View on NeetCode
View on LeetCode

Problem

Serialization is the process of converting a data structure or object into a sequence of bits so that it can be stored in a file or memory buffer, or transmitted across a network connection link to be reconstructed later in the same or another computer environment.

Design an algorithm to serialize and deserialize a binary tree. There is no restriction on how your serialization/deserialization algorithm should work. You just need to ensure that a binary tree can be serialized to a string and this string can be deserialized to the original tree structure.

Example 1:

Input: root = [1,2,3,null,null,4,5]
Output: [1,2,3,null,null,4,5]

Example 2:

Input: root = []
Output: []

Constraints:

  • The number of nodes in the tree is in the range [0, 10^4].
  • -1000 <= Node.val <= 1000

Solution

Approach: Preorder DFS with Delimiters

The key insight is to use preorder traversal for serialization (easy to reconstruct) and use a delimiter to separate values and markers for null nodes.

Implementation

class Codec:
    def serialize(self, root):
        """Encodes a tree to a single string."""
        def dfs(node):
            if not node:
                result.append("null")
                return
            result.append(str(node.val))
            dfs(node.left)
            dfs(node.right)

        result = []
        dfs(root)
        return ",".join(result)

    def deserialize(self, data):
        """Decodes your encoded data to tree."""
        def dfs():
            val = next(values)
            if val == "null":
                return None
            node = TreeNode(int(val))
            node.left = dfs()
            node.right = dfs()
            return node

        values = iter(data.split(","))
        return dfs()

Alternative (BFS with Level Order):

from collections import deque

class Codec:
    def serialize(self, root):
        if not root:
            return ""

        result = []
        queue = deque([root])

        while queue:
            node = queue.popleft()
            if node:
                result.append(str(node.val))
                queue.append(node.left)
                queue.append(node.right)
            else:
                result.append("null")

        return ",".join(result)

    def deserialize(self, data):
        if not data:
            return None

        values = data.split(",")
        root = TreeNode(int(values[0]))
        queue = deque([root])
        i = 1

        while queue:
            node = queue.popleft()

            if i < len(values) and values[i] != "null":
                node.left = TreeNode(int(values[i]))
                queue.append(node.left)
            i += 1

            if i < len(values) and values[i] != "null":
                node.right = TreeNode(int(values[i]))
                queue.append(node.right)
            i += 1

        return root

Complexity Analysis

  • Time Complexity: O(n) for both serialize and deserialize, where n is the number of nodes.
  • Space Complexity: O(n) for storing the serialized string and recursion/queue.

Key Insights

  1. Preorder for DFS: Preorder traversal (root, left, right) makes reconstruction straightforward - we know the first value is the root.

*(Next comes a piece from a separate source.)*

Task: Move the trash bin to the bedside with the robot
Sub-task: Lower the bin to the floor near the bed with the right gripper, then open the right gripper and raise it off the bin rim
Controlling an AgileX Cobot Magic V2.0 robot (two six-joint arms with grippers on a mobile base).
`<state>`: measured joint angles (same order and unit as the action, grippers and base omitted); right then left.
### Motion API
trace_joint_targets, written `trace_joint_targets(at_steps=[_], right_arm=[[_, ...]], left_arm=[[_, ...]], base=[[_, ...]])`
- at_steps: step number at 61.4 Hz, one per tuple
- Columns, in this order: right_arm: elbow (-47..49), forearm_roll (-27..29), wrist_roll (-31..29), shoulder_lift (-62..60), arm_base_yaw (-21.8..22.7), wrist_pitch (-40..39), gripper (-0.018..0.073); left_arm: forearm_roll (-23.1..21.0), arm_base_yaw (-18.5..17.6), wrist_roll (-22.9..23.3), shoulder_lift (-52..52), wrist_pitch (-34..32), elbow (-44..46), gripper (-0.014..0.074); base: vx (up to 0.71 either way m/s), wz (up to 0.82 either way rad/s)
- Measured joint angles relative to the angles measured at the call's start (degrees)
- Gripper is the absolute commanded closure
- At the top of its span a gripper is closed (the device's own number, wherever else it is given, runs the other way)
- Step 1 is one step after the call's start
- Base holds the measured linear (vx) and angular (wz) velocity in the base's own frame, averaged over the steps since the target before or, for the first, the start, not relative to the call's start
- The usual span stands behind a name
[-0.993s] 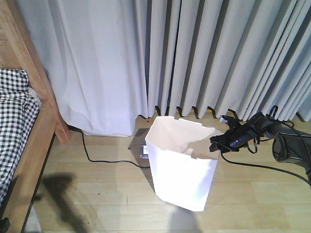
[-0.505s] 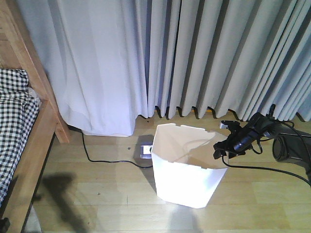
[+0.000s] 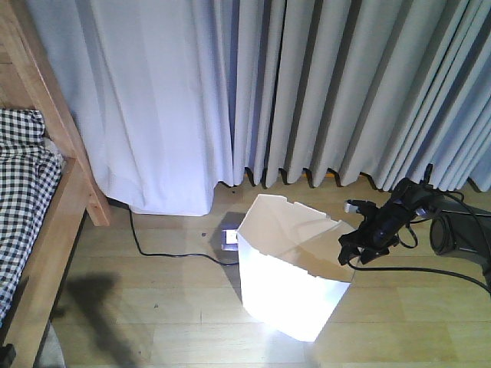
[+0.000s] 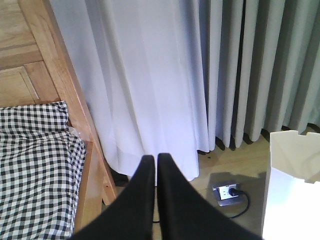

  2. Null Markers: We must explicitly mark null nodes so we know when subtrees are empty during deserialization.

  3. Iterator Pattern: Using an iterator for deserialization allows us to consume values sequentially without tracking indices.

  4. Delimiter Choice: Comma is a good delimiter since node values are integers, not strings containing commas.

  5. DFS vs BFS: DFS is simpler and more elegant. BFS produces level-order serialization which may be more intuitive but requires more bookkeeping during deserialization.